Furthermore, Executive acknowledges that Executive has had an opportunity to
review and revise the Agreement and have it reviewed by legal counsel, if
desired, and, therefore, the normal rule of construction to the effect that any
ambiguities are to be resolved against the drafting party shall not be employed
in the interpretation of this Agreement.




            13.6 Governing Law. This Agreement will be governed by and construed
in accordance with the laws of the United States and the State of California.
Each party consents to the jurisdiction and venue of the state or federal courts
in Irvine, California, if applicable, in any action, suit, or proceeding arising
out of or relating to this Agreement.

            13.7 Notices.
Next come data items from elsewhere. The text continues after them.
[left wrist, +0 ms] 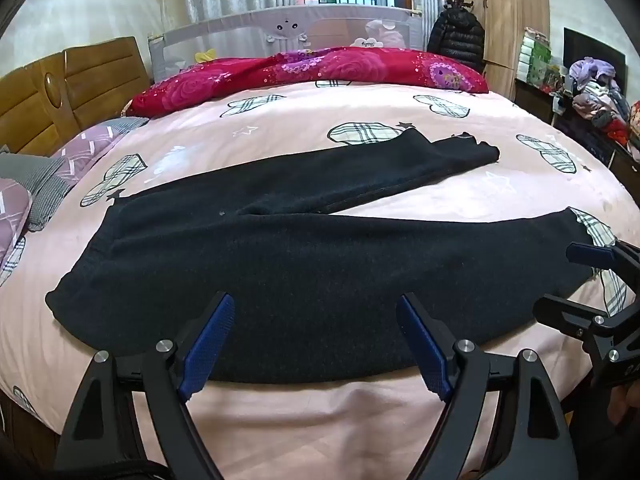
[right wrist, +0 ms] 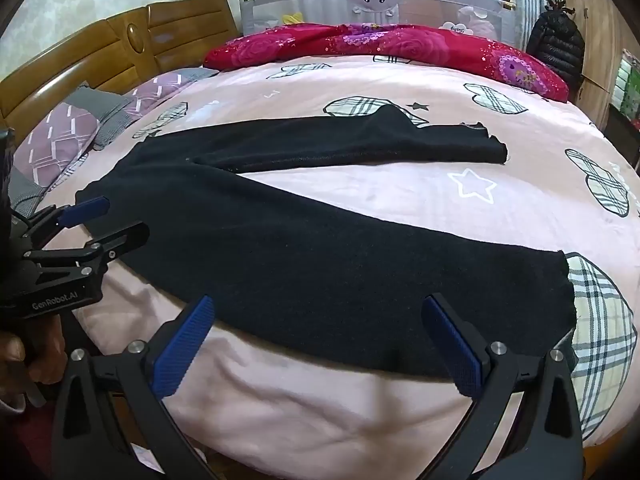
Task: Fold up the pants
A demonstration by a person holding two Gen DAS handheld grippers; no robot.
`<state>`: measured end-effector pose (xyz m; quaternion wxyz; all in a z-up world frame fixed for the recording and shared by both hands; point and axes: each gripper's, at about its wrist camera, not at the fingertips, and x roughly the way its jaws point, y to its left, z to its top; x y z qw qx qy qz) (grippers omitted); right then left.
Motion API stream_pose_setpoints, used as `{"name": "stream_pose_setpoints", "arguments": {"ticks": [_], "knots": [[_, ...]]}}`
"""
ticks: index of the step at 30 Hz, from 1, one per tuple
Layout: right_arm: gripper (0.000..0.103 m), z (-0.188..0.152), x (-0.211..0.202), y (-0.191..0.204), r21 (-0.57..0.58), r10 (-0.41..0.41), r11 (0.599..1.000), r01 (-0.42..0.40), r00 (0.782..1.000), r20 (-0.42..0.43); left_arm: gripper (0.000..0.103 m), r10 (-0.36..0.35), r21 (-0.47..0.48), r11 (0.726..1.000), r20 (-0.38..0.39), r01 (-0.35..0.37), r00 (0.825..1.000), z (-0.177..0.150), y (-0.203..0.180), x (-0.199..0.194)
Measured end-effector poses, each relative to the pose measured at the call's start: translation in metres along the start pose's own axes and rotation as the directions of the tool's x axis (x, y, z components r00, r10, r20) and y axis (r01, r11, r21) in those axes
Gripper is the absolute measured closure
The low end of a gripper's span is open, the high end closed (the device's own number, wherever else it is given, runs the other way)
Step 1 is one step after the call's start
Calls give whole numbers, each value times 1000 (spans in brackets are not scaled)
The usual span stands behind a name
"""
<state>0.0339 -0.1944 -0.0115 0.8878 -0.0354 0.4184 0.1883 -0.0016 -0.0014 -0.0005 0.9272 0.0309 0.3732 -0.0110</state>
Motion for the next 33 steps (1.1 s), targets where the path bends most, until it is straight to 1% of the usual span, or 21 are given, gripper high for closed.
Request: {"name": "stream_pose_setpoints", "arguments": {"ticks": [1, 2, 16, 33], "knots": [[0, 1, 1, 2, 1, 0, 1000, 0, 1000, 0, 19, 0, 1, 1000, 0, 0, 1000, 0, 0, 0], [0, -1, -1, -6, 4, 8, 1000, -8, 1000, 2, 19, 3, 2, 1000, 1, -3, 1000, 0, 0, 0], [0, 0, -1, -2, 7, 13, 1000, -13, 1000, 2, 19, 12, 5, 1000, 5, -12, 1000, 2, -1, -3], [0, 0, -1, 0, 7, 25, 1000, -25, 1000, 4, 19, 6, 5, 1000, 5, -6, 1000, 4, 1, -3]]}}
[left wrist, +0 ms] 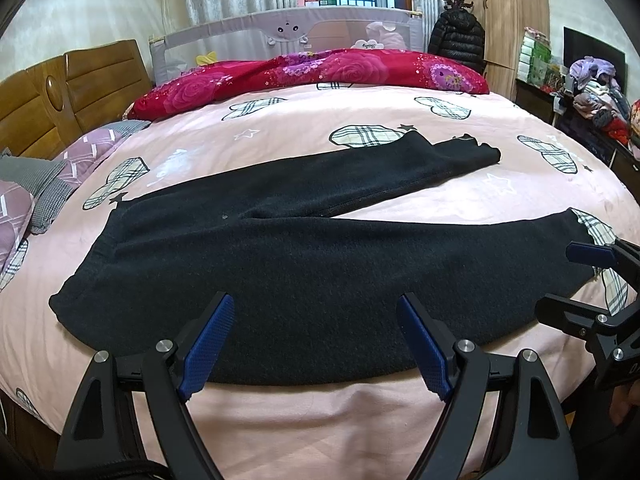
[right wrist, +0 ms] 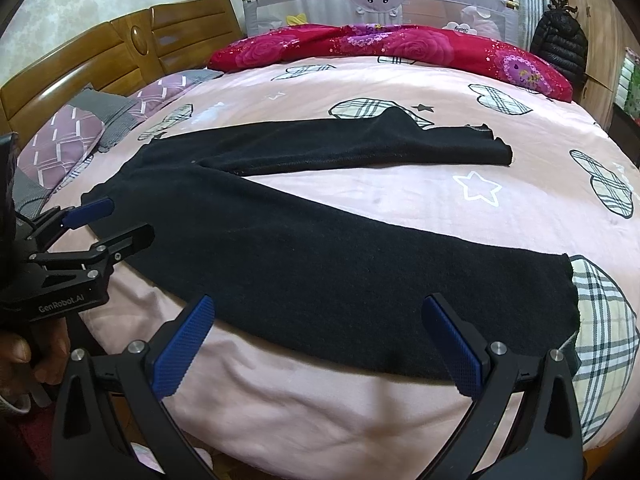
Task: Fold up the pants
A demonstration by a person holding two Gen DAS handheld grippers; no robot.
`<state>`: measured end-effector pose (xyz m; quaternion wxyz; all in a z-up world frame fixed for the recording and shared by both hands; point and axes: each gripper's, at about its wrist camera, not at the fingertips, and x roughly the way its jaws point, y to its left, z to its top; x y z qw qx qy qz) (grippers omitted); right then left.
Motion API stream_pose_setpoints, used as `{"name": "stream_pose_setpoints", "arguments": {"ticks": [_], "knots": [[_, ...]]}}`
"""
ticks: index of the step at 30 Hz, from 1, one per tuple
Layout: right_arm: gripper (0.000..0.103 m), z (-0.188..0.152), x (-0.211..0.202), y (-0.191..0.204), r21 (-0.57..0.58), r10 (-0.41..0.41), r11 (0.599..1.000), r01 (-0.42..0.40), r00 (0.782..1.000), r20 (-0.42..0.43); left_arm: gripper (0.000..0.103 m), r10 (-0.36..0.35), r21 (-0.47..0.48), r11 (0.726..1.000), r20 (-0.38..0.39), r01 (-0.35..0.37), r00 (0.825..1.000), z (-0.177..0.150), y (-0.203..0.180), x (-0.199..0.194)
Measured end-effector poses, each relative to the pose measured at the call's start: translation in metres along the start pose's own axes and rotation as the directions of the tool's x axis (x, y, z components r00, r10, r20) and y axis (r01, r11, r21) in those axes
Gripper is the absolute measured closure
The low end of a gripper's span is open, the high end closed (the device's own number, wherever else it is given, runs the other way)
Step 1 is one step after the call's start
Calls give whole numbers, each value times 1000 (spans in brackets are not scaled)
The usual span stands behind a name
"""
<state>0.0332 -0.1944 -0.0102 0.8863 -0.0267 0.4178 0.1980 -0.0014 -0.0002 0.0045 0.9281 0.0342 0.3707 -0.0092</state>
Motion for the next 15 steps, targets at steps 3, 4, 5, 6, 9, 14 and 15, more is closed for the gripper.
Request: {"name": "stream_pose_setpoints", "arguments": {"ticks": [3, 4, 5, 6, 9, 14, 15], "knots": [[0, 1, 0, 1, 0, 1, 1000, -1, 1000, 0, 19, -2, 3, 1000, 0, 2, 1000, -1, -1, 0], [0, 1, 0, 1, 0, 1, 1000, -1, 1000, 0, 19, -2, 4, 1000, 0, 2, 1000, -1, 0, 1], [0, 1, -1, -1, 1, 3, 1000, -3, 1000, 0, 19, -3, 4, 1000, 0, 3, 1000, -1, 0, 1], [0, 1, -1, -1, 2, 4, 1000, -4, 1000, 0, 19, -4, 3, 1000, 0, 4, 1000, -1, 0, 1], [0, 2, -1, -2, 3, 8, 1000, -8, 1000, 1, 19, -5, 2, 1000, 0, 5, 1000, -1, 0, 1], [0, 3, -1, -1, 6, 11, 1000, -11, 1000, 4, 19, -8, 3, 1000, -2, 8, 1000, 0, 1, 2], [0, 3, -1, -1, 6, 11, 1000, -11, 1000, 4, 19, -9, 4, 1000, -3, 9, 1000, 0, 0, 2]]}}
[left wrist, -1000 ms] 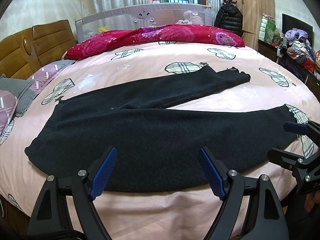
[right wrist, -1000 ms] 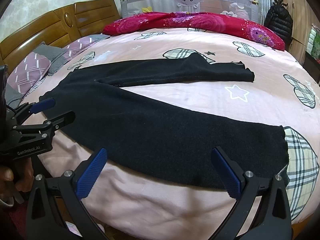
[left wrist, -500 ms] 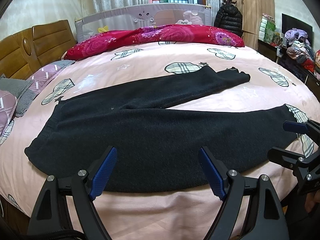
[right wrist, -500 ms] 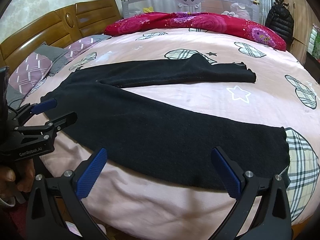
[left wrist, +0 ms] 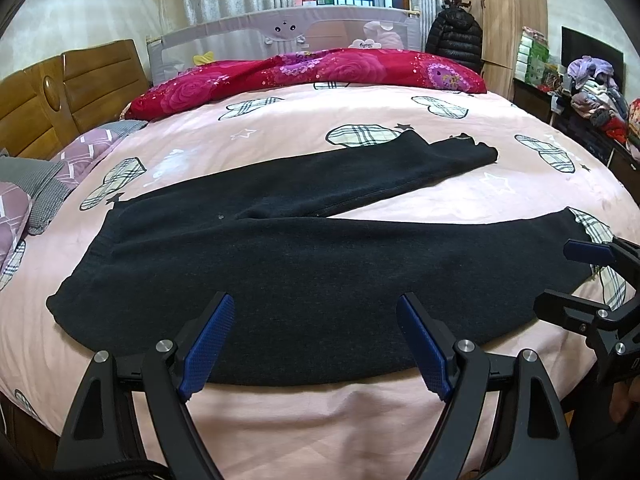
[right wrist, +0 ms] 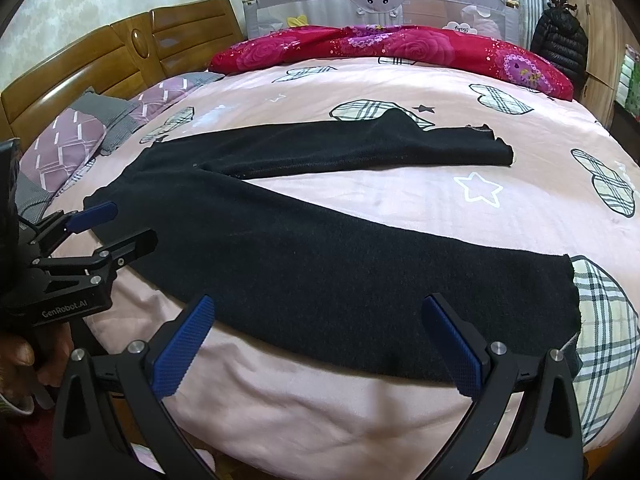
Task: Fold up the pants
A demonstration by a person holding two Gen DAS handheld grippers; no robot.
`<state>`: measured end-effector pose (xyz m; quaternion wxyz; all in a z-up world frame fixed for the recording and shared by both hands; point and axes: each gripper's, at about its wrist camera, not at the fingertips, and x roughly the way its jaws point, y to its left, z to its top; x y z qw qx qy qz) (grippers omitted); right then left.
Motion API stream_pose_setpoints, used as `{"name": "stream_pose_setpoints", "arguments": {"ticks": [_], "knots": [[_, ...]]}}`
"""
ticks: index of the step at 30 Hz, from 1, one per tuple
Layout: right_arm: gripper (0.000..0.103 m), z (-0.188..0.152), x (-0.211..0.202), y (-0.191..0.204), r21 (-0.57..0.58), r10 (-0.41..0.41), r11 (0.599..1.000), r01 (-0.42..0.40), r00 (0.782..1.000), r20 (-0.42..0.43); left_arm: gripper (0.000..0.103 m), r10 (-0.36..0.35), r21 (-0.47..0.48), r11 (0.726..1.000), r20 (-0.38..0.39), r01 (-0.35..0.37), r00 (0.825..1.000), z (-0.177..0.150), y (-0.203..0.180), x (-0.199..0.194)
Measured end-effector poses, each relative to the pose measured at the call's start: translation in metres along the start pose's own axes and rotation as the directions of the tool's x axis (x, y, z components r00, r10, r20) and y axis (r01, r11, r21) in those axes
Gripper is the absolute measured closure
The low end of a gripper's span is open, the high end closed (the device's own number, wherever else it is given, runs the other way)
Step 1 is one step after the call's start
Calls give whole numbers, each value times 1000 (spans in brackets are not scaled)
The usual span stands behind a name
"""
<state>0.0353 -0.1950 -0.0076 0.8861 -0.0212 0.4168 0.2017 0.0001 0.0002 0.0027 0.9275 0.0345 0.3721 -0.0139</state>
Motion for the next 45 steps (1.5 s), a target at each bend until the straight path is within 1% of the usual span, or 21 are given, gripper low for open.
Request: {"name": "stream_pose_setpoints", "arguments": {"ticks": [17, 33, 39, 45], "knots": [[0, 5, 0, -7, 25, 23, 999, -23, 1000, 0, 19, -39, 9, 999, -20, 39, 999, -1, -3, 6], [0, 11, 4, -21, 56, 47, 997, -46, 999, -8, 19, -83, 27, 996, -47, 85, 995, 12, -5, 19], [0, 23, 5, -35, 90, 62, 994, -61, 998, -7, 19, -93, 38, 995, -48, 94, 995, 24, -5, 23], [0, 50, 13, -67, 143, 74, 987, -73, 997, -3, 19, -123, 73, 989, -65, 128, 990, 54, -7, 42]]}}
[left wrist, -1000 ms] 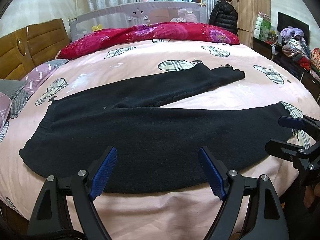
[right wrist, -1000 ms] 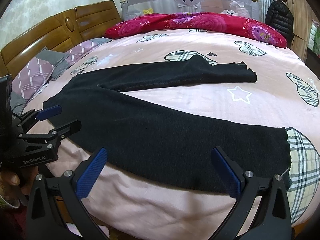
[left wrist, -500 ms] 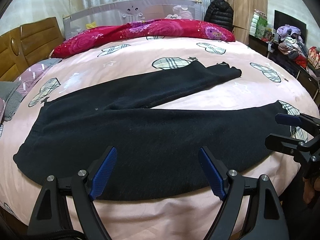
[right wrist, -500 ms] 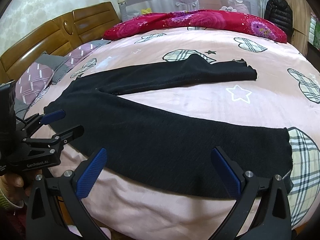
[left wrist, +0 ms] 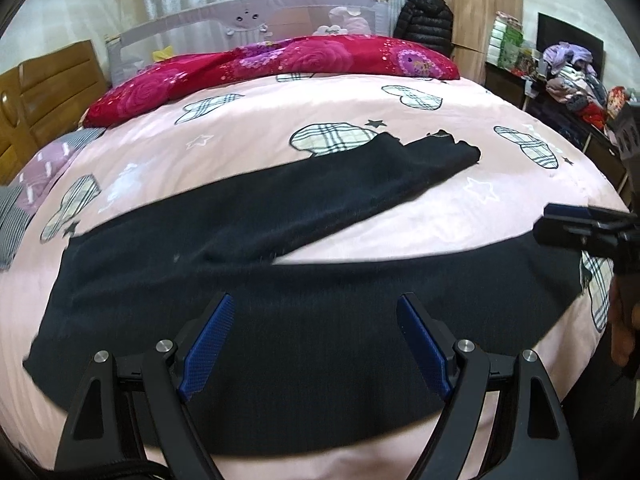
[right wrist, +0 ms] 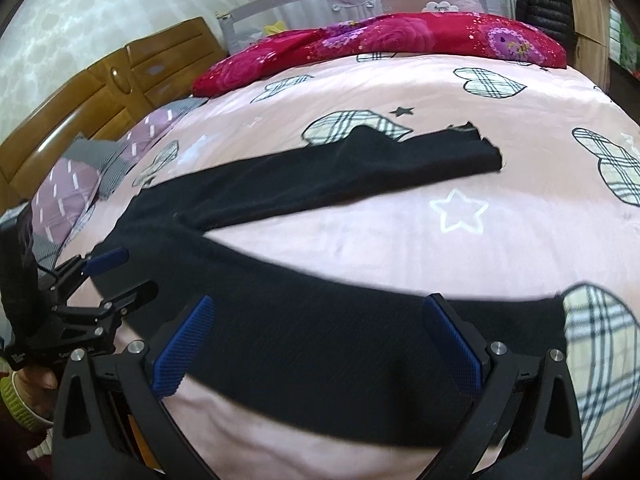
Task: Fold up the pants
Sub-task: 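Grasp the cuff of one black pant leg with the right gripper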
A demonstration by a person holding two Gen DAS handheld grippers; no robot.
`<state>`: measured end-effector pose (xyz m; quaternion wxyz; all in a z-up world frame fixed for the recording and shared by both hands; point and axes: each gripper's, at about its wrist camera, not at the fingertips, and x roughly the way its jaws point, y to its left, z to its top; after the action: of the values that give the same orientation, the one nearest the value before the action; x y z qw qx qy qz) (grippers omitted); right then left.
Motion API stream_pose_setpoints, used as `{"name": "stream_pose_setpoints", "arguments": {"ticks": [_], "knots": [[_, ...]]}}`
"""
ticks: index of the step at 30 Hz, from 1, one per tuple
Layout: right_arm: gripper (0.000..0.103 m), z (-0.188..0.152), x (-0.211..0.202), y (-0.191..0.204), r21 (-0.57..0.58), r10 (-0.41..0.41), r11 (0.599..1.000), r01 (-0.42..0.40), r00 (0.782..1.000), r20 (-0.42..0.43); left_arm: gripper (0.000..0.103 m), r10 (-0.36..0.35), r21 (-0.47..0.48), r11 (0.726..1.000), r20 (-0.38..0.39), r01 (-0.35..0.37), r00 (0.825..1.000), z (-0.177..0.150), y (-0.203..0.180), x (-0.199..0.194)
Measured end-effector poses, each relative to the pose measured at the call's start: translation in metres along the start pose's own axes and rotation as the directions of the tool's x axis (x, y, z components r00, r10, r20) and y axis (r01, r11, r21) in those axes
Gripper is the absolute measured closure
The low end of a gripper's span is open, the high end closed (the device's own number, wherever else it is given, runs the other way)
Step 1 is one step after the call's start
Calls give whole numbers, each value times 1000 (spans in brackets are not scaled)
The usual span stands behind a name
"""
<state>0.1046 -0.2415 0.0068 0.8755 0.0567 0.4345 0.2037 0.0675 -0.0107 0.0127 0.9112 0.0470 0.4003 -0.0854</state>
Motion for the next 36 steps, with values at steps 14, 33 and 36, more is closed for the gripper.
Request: {"name": "stream_pose_setpoints", "arguments": {"ticks": [14, 33, 36], "knots": [[0, 97, 46, -87, 127, 25, 992, -15, 996, -81, 19, -175, 70, 981, -115, 183, 978, 113, 19, 94], [12, 183, 158, -186, 147, 68, 989, -26, 956, -286, 20, -404, 121, 853, -462, 507, 790, 187, 11, 271], [23, 184, 171, -191, 140, 85, 989, -39, 939, -334, 23, -445, 116, 818, -493, 563, 748, 190, 7, 271]]}}
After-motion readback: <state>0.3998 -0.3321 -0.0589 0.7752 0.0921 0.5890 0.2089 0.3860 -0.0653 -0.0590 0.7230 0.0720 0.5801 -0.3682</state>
Any notice required or permitted by this Agreement
shall be in writing and shall be delivered as follows with notice deemed given
as indicated: (a) by personal delivery when delivered personally; (b) by
overnight courier upon written verification of receipt; (c ) by telecopy or
facsimile transmission upon acknowledgment of receipt of electronic
transmission; or (d) by certified or registered mail, return receipt requested,
upon verification of receipt. Notice shall be sent to the addresses set forth
below, or such other address as either party may specify in writing.

            13.8 Survival. Sections 8 ("No Conflict of Interest"), 9
("Confidentiality and Proprietary Rights"), 10 (Nonsolicitation), 11
("Injunctive Relief"), 12 ("Agreement to Arbitrate"), 13 ("General Provisions")
and 14 ("Entire Agreement") of this Agreement shall survive Executive's
employment by Company.

      14. Entire Agreement. This Agreement, including the Employee Innovations
and Proprietary Rights Assignment Agreement incorporated herein by reference and
Company's stock option plan and related option documents described in paragraph
4.3 of this Agreement, constitutes the entire agreement between the parties
relating to this subject matter and supersedes all prior or simultaneous
representations, discussions, negotiations, and agreements, whether written or
oral. This Agreement may be amended or modified only with the written consent of
Executive and the Board of Directors of Company. No oral waiver, amendment or
modification will be effective under any circumstances whatsoever.

THE PARTIES TO THIS AGREEMENT HAVE READ THE FOREGOING AGREEMENT AND FULLY
UNDERSTAND EACH AND EVERY PROVISION CONTAINED HEREIN. WHEREFORE, THE PARTIES
HAVE EXECUTED THIS AGREEMENT ON THE DATES SHOWN BELOW.


Dated:
       --------------------------          -------------------------------------
                                           Etienne Weidemann


Dated:                                  By:
       --------------------------          -------------------------------------
                                           Joseph J. Flynn
                                           Chief Executive Officer
                                           AUXILIO, Inc.
                                           27401 Los Altos, Suite 100
                                           Mission Viejo, CA  92691




                                    EXHIBIT A

                           INCENTIVE COMPENSATION PLAN

      Incentive Compensation:

            Participation in the Executive Bonus Plan. The plan will be based on
            7.5% of EBITDA for 2006 and 2007. The bonus, if any, will be paid on
            a semi-annual basis in August and March based on the relevant second
            quarter 10Q and 10K filed with the SEC. The EBITDA described in this
            Exhibit A is calculated as if the bonus to be paid to the Executives
            has not been paid and therefore the expense has not been accrued and
            counted as an expense on the Company's income statement.

      Base Salary Adjustments:

            Upon the Company achieving EBITDA from Operations for 2006, net of
            any accrual for the Executive Bonus Plan, the Executive's Base
            Salary will be adjusted to reflect an annual Base Salary of $190,000
            beginning January 1st 2007.